Which makes the closer “Grey – Machine” (spelled the English/Canadian way for some reason) an even more welcome relief. The frantic jumble of “B” gives way to a more patient and circumspect sound initially bordered by large booming drums and moaning cellos. Becoming gradually jauntier as it takes its sweet time trawling pop’s tawdry golden decades (’60s onwards) for silvery texture and shadowy mood, this 11-minute dark pop song is both mellow and edgy. Edgy as in anxiety-producing, that is. The sounds themselves are rich and warm, and — at first — references to swimming and reflections in the sky and the “simple pleasures nature gave” all seem very consistent and coherent. But just as a more complex rhythm appears to have given birth to itself unnoticed beneath our tapping feet, our edges of perception begin to register increasing alarm as lyrical fragments like “curled in a ball”, “face in the dirt” and “out of reach . . . out of touch” resolve themselves into the crawling paralyzed dread of “I’m letting go / It’s scaring me”, and worse: “Let go / you scare me” [emphasis added]. Suddenly, those earlier “reflections” don’t seem so innocent. Like the realization of ultimate human loneliness — alone-ness — this creeping alarm of a song finally disintegrates into the heavy, hollow sounds of a bustling room while a lone piano tinkles and a dispirited processed voice barely whispers the EP’s last lines: “get me out of here please”.

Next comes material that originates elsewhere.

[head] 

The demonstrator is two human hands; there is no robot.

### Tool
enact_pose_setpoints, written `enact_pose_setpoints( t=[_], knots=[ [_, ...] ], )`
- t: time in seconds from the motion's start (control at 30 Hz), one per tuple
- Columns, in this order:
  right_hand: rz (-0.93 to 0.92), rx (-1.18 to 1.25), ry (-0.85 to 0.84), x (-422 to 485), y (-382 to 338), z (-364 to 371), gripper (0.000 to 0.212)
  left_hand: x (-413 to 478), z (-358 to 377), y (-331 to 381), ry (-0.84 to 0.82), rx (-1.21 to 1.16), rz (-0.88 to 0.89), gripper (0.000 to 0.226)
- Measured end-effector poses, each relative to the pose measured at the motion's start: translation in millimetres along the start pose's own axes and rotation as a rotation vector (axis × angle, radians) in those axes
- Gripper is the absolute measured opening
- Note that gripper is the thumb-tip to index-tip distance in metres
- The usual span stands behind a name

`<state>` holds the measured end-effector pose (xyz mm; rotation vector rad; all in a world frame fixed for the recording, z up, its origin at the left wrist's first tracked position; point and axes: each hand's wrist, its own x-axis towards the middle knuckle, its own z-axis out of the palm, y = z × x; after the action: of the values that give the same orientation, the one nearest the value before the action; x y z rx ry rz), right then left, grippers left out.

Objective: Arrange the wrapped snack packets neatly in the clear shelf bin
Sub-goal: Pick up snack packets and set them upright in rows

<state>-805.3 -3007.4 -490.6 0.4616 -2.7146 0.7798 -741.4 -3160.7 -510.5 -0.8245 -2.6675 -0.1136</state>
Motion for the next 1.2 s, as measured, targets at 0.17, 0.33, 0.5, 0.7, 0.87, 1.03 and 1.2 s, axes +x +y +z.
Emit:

For all its innovation, muted flashes of beauty, and counterintuitive layers, Offcell is still recognizably Pinback, but fans of the band will also realize immediately that there will be no going back to the floating-in-ocean-swells of previous efforts. Since such summer breeze romanticism was an illusion anyway, this new congruency will take the band into some interesting places. A full length in 2004 will be the first of those interesting places.